What to work on:
Nothing before the line containing "Flag the white left" should appear; please restate that line and every later line word for word through the end of the listing.

◇ ◇ ◇ ◇

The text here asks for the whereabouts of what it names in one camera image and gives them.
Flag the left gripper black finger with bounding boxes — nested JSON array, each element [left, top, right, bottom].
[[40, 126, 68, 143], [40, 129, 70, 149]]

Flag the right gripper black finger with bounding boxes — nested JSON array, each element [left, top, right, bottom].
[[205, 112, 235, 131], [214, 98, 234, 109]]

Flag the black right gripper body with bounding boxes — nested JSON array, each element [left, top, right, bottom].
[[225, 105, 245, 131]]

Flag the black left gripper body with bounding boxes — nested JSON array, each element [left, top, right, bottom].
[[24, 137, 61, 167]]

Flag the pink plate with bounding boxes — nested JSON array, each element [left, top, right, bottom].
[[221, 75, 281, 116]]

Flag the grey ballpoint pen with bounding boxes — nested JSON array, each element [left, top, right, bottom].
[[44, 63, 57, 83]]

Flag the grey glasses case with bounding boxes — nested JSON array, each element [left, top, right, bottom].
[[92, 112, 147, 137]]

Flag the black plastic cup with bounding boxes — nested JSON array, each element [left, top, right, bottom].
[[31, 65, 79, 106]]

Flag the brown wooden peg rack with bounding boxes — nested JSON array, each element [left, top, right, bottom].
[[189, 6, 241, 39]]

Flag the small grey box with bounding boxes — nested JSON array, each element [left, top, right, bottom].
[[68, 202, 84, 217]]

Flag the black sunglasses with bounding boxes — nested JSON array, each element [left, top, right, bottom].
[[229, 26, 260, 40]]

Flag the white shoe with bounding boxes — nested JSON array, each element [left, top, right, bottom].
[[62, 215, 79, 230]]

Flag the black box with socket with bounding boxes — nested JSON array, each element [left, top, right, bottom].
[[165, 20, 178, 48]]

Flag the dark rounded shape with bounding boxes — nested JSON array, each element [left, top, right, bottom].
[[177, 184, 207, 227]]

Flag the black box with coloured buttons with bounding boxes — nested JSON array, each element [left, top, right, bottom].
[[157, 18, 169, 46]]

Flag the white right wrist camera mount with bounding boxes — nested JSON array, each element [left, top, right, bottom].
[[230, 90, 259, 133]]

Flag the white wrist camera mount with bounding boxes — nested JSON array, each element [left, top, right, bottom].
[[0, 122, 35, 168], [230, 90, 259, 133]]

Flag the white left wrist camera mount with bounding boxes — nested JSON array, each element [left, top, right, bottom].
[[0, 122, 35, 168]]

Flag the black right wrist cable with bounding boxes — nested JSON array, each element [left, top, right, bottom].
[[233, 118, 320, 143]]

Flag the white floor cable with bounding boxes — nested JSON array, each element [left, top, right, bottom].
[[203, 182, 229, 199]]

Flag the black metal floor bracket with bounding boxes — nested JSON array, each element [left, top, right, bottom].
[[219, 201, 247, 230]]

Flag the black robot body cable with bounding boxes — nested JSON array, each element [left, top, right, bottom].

◇ ◇ ◇ ◇

Your solution:
Flag the white left wrist camera mount with bounding boxes — nested JSON array, each element [left, top, right, bottom].
[[0, 122, 35, 168]]

Flag the black right wrist cable with bounding boxes — nested JSON array, each element [left, top, right, bottom].
[[233, 118, 320, 143]]

Flag the white floor cable with bounding boxes — nested JSON array, each element [left, top, right, bottom].
[[203, 182, 229, 199]]

Flag the black metal floor bracket with bounding boxes — nested JSON array, each element [left, top, right, bottom].
[[219, 201, 247, 230]]

Flag the black robot body cable with bounding boxes — nested JSON array, each element [left, top, right, bottom].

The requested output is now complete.